Discoidin domain receptor 1 is a major mediator of inflammation and fibrosis in obstructive nephropathy.

The interactions between tubulointerstitial infiltrating cells and the extracellular matrix play an important role in regulating renal fibrosis. Discoidin domain receptor 1 (DDR1) is a nonintegrin tyrosine kinase receptor for collagen implicated in cell adhesion, proliferation, and extracellular matrix remodeling. We have previously demonstrated that transgenic mice lacking DDR1 are protected from hypertension-associated renal fibrosis. The purpose of this study was to determine the role of DDR1 in renal inflammation and fibrosis related to primitive tubulointerstitial injury. After 12 days of unilateral ureteral obstruction (UUO), kidney histopathologic and real-time quantitative PCR analyses were performed in DDR1(-/-) and wild-type mice. DDR1 expression was strongly increased in the obstructed kidney.
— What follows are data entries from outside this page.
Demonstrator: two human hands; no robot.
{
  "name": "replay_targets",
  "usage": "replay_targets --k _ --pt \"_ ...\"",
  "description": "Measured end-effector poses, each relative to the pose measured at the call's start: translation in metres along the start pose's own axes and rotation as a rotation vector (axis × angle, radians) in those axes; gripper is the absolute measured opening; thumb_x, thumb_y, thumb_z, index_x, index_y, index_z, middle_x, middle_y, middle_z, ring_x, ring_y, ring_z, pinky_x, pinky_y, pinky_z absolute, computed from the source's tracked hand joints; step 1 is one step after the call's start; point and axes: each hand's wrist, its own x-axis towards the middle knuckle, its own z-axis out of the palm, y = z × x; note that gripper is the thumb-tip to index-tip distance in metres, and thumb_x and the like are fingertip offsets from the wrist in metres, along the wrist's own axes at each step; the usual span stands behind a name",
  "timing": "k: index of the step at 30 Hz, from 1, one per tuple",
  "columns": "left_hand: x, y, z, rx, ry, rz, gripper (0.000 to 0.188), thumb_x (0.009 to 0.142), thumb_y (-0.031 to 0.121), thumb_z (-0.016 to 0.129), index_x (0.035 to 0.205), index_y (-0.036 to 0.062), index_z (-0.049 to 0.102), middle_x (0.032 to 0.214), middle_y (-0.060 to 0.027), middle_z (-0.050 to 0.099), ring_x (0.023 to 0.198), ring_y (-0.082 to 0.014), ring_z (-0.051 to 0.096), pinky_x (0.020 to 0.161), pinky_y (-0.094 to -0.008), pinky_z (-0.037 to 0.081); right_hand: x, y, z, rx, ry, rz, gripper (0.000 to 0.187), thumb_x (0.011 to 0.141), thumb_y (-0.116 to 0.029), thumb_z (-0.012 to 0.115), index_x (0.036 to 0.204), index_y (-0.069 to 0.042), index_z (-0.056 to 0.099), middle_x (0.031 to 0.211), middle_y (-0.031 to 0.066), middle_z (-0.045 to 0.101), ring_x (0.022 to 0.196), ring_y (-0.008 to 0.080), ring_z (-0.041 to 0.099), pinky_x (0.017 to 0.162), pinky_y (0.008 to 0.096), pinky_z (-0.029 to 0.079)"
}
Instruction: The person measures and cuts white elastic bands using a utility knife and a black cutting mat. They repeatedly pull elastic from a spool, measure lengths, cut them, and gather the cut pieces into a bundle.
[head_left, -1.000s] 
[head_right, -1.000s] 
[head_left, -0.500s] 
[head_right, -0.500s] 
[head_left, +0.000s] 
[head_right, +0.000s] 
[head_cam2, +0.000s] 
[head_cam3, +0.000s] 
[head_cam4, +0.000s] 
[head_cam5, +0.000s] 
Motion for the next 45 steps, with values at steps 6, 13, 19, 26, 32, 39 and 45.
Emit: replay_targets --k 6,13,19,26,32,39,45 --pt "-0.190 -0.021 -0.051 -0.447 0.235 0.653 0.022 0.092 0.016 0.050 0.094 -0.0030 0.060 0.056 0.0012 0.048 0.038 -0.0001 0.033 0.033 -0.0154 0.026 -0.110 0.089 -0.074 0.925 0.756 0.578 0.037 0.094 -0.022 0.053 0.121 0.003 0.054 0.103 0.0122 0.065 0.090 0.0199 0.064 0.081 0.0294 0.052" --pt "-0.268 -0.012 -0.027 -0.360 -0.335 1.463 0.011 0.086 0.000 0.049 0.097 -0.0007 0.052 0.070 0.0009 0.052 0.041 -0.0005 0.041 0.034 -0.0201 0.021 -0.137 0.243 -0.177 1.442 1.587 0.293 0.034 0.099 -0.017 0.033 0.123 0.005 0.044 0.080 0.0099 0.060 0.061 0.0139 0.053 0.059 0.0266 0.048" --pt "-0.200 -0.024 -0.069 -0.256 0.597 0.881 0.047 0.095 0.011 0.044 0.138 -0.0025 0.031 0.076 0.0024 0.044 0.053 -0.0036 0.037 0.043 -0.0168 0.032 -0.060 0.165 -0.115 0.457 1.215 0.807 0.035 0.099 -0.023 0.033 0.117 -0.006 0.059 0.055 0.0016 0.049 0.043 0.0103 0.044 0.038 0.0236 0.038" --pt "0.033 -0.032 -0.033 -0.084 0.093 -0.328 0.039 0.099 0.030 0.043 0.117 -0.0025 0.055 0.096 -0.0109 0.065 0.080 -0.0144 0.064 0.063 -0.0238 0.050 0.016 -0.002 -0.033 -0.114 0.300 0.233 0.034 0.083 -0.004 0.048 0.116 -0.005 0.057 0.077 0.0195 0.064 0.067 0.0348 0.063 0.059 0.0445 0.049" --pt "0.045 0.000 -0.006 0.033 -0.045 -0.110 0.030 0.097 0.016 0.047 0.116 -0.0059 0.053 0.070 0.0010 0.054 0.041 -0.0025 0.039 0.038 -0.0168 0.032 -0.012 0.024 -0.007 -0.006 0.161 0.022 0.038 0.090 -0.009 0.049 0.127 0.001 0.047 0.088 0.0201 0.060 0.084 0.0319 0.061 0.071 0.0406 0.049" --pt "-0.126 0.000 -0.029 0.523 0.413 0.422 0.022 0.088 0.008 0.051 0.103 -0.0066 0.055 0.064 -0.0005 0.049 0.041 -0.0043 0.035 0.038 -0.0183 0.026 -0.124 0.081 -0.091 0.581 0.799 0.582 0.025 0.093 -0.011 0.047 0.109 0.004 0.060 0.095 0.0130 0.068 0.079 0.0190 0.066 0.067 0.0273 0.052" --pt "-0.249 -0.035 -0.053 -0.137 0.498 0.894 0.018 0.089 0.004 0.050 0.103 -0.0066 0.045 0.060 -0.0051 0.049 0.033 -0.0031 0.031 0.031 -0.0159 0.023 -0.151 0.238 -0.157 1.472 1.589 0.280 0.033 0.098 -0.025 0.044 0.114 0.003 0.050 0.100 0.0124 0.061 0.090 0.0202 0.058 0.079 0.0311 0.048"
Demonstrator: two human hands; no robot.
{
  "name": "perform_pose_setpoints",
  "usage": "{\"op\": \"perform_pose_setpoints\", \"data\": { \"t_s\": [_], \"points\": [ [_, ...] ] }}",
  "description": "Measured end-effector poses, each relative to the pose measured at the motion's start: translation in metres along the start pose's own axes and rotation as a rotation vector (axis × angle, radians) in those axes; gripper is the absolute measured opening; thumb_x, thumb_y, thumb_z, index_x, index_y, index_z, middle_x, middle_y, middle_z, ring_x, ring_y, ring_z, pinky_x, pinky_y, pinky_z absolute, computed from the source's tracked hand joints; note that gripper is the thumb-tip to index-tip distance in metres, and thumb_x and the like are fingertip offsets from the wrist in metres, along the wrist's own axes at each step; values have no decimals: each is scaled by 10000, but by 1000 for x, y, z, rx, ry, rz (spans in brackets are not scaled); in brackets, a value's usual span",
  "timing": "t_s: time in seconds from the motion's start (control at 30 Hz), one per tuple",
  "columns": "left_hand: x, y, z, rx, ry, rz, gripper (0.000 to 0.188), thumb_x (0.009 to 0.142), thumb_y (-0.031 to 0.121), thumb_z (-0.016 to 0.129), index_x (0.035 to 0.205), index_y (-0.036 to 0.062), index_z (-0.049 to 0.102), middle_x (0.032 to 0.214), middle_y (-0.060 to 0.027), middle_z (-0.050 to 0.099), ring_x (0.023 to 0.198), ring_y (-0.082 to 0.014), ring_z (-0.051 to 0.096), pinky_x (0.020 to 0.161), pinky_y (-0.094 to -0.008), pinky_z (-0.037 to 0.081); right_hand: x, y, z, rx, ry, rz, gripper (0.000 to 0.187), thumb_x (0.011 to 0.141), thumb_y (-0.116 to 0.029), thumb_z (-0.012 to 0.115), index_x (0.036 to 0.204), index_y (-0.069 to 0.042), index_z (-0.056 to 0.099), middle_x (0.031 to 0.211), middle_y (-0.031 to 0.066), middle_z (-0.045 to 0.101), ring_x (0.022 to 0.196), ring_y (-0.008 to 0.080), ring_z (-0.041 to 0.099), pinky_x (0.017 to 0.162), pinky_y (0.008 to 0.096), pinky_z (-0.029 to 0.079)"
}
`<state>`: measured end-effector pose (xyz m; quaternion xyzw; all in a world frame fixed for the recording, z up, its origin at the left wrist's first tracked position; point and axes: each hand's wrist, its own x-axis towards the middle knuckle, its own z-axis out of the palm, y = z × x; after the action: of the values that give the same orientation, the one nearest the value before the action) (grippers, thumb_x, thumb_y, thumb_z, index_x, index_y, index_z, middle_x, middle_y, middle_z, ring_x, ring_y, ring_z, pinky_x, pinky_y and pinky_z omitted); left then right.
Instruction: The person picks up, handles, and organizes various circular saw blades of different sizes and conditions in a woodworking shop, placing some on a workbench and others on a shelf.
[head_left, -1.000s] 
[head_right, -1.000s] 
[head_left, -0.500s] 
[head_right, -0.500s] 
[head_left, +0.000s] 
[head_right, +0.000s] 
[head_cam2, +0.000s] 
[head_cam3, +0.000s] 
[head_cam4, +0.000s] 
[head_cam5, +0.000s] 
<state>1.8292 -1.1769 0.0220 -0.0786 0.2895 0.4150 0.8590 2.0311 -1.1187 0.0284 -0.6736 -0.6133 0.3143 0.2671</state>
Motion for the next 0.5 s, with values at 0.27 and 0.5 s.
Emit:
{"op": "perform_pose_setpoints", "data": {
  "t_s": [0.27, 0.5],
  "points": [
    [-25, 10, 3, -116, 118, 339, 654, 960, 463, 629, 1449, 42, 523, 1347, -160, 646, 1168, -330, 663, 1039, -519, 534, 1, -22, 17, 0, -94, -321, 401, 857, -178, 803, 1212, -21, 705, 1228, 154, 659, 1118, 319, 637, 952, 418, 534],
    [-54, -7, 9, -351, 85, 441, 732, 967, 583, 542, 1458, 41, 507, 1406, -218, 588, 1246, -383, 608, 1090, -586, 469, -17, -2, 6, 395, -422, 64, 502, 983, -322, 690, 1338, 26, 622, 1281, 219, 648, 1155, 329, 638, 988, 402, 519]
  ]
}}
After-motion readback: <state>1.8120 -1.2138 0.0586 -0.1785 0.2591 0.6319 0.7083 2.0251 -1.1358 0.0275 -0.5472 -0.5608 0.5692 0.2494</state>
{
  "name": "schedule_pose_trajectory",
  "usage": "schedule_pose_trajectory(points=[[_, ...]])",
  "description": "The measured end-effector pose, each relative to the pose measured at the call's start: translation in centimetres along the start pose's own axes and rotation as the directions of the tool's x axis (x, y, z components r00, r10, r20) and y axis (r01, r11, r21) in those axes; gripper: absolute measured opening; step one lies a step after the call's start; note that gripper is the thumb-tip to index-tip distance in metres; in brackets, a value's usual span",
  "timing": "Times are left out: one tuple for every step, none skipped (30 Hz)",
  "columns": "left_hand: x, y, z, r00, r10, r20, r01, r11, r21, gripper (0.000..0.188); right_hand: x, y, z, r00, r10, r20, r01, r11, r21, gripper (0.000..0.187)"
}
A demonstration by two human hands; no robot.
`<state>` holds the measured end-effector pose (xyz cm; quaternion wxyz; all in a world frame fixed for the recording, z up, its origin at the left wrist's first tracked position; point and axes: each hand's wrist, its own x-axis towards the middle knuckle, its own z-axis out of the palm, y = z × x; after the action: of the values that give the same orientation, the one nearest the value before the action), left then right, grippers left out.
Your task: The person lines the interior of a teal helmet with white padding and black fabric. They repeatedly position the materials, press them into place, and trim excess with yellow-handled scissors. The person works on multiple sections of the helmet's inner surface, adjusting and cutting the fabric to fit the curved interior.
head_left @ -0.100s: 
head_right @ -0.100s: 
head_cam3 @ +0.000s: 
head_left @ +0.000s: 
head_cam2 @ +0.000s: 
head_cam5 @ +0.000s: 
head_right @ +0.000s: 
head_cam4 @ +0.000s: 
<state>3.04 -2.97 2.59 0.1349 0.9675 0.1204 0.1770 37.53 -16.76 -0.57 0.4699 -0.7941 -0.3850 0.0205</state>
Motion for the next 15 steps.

Wild-type mice developed important perivascular and interstitial inflammation and fibrosis. In comparison, DDR1(-/-) mice displayed reduced accumulation of fibrillar collagen and transforming growth factor β expression. F4/80(+) cell count and proinflammatory cytokines were remarkably blunted in DDR1(-/-) obstructed kidneys. Leukocyte rolling and adhesion evaluated by intravital microscopy were not different between DDR1(-/-) and wild-type mice. Importantly, macrophages isolated from DDR1(-/-) mice presented similar M1/M2 polarization but displayed impaired migration in response to monocyte chemoattractant protein-1. Together, these data suggest that DDR1 plays an important role in the pathogenesis of renal disease via enhanced inflammation. Inhibition of DDR1 expression or activity may represent a novel therapeutic target against the progression of renal diseases.